The agency hoped to free up agents to go back into the field by hiring civilians for jobs such as making sure that microwaved burritos are served properly, checking holding cells and the time-consuming work of collecting information for immigration court papers.

Still, administration officials acknowledged the fixes are only temporary measures.

“The Biden-Harris administration is committed to pursuing every avenue within our authority to secure our borders, enforce our laws, and stay true to our values,” said Homeland Security Secretary Alejandro Mayorkas. “Yet a long-term solution can only come from comprehensive legislation that brings lasting reform to a fundamentally broken system.”

The limits went into place in March 2020 under the Trump administration as coronavirus cases soared. While officials said at the time that it was a way to keep COVID-19 out of the United States, there always has been criticism that the restrictions were used as an excuse to seal the border to migrants unwanted by then-President Donald Trump. It was perhaps the broadest of Trump’s actions to restrict crossings and crack down on migrants.

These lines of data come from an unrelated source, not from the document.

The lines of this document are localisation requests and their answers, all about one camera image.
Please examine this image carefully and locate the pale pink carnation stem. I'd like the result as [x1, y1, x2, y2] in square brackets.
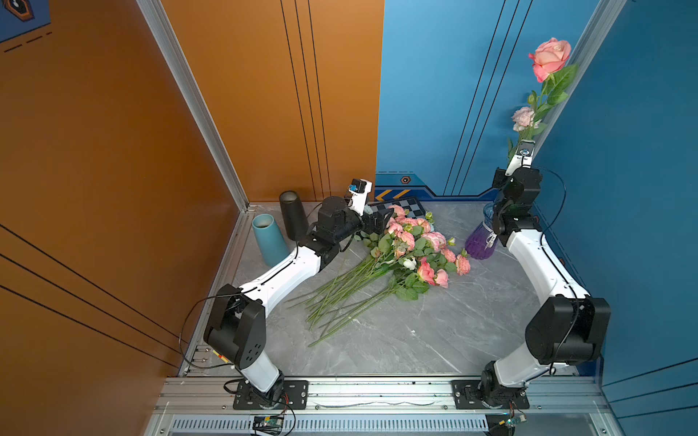
[507, 106, 546, 160]

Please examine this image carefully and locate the bunch of pink flowers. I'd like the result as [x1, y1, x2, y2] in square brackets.
[298, 205, 471, 346]

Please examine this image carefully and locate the pink rose stem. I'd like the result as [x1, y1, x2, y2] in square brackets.
[529, 38, 578, 122]

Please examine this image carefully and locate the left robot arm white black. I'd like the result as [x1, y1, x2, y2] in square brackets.
[203, 194, 394, 403]

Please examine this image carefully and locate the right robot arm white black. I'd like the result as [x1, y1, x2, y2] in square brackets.
[478, 166, 612, 408]

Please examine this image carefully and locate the black cylindrical vase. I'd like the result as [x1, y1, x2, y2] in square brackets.
[279, 191, 309, 242]

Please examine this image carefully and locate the teal ceramic vase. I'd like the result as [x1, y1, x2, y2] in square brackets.
[253, 214, 290, 267]

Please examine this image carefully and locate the blue purple glass vase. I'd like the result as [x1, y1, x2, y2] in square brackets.
[465, 203, 497, 260]

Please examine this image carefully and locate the black white chessboard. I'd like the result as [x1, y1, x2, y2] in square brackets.
[369, 197, 427, 218]

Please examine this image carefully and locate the left green circuit board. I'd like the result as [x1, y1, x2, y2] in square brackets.
[252, 415, 285, 436]

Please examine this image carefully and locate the green circuit board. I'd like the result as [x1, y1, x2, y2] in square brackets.
[498, 413, 527, 430]
[252, 415, 285, 436]

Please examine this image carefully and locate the right green circuit board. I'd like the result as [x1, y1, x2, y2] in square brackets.
[498, 413, 527, 430]

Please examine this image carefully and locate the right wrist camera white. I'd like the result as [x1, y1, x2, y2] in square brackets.
[505, 140, 535, 176]

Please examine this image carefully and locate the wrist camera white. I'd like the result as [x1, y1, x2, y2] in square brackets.
[348, 179, 373, 216]
[505, 140, 535, 176]

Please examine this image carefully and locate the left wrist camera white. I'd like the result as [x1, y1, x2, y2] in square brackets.
[348, 179, 373, 216]

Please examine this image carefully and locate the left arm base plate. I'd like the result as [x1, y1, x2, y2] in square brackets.
[233, 380, 309, 411]

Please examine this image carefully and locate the left aluminium corner post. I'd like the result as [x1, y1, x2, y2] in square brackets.
[136, 0, 249, 213]

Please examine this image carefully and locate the aluminium corner post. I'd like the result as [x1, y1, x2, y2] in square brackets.
[531, 0, 629, 159]
[136, 0, 249, 213]

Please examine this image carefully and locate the right aluminium corner post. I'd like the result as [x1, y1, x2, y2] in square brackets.
[531, 0, 629, 159]

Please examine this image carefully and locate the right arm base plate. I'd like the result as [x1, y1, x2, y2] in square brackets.
[451, 380, 530, 411]

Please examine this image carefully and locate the aluminium front rail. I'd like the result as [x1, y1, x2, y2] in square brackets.
[153, 374, 612, 416]

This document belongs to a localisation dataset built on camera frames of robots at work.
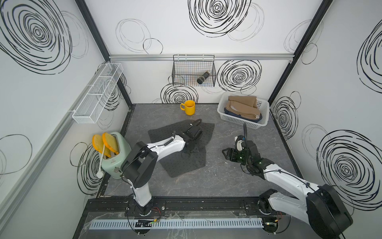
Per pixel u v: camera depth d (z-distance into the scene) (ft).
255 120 3.34
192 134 2.35
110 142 2.62
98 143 2.40
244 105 3.52
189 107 3.56
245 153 2.15
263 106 3.64
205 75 3.00
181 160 2.94
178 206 2.47
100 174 2.37
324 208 1.34
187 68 3.16
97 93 2.58

CDC officials lifted part of the order last month, ending the limits for children traveling to the border alone. In August, U.S. border authorities began testing children traveling alone in their busiest areas: Positives fell to 6% in the first week of March from a high of nearly 20% in early February.

Asylum limits have been applied unevenly by nationality, depending largely on costs and diplomatic relations with home countries. Many migrants have been spared from Cuba, Venezuela, Nicaragua and, more recently, Ukraine. Homeland Security officials wrote border authorities this month that Ukrainians may be exempt, saying Russia’s invasion “created a humanitarian crisis.”